#### [Work to complete]
Throughout the listing that follows, find each line with the word "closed" and copy it.
[Start of section]
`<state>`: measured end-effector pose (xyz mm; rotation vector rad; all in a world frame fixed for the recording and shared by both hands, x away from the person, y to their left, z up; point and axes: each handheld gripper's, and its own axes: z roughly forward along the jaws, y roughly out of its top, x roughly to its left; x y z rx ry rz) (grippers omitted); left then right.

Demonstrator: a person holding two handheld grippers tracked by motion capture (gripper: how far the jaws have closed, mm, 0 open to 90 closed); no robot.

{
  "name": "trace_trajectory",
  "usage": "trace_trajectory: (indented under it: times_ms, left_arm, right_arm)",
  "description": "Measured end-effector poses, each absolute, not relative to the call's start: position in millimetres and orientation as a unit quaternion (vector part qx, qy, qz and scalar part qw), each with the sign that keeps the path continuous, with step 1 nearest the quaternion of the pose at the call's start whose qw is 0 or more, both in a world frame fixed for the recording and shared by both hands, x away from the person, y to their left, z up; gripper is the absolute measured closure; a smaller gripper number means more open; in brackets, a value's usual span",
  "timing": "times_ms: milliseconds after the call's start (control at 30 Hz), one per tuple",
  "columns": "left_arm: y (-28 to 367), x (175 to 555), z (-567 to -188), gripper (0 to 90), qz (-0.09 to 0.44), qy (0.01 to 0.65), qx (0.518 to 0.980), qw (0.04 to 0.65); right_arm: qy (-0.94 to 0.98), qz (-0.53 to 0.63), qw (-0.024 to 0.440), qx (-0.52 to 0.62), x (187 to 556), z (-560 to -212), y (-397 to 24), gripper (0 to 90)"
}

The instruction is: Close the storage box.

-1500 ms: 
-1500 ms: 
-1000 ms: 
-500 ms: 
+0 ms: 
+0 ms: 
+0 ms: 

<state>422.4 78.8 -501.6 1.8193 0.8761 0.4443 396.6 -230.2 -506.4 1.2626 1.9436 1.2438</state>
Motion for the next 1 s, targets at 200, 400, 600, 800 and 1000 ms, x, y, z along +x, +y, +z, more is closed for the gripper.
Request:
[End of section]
#### [Output for this exercise]
Demonstrator: a person holding two handheld grippers tracked by motion capture (gripper: how far the jaws have closed, mm, 0 open to 90 closed); no robot.
Motion for the next 1 s, targets at 200, 400, 600, 800 and 1000 ms, x, y, z along +x, +y, +z, more is closed for the gripper.

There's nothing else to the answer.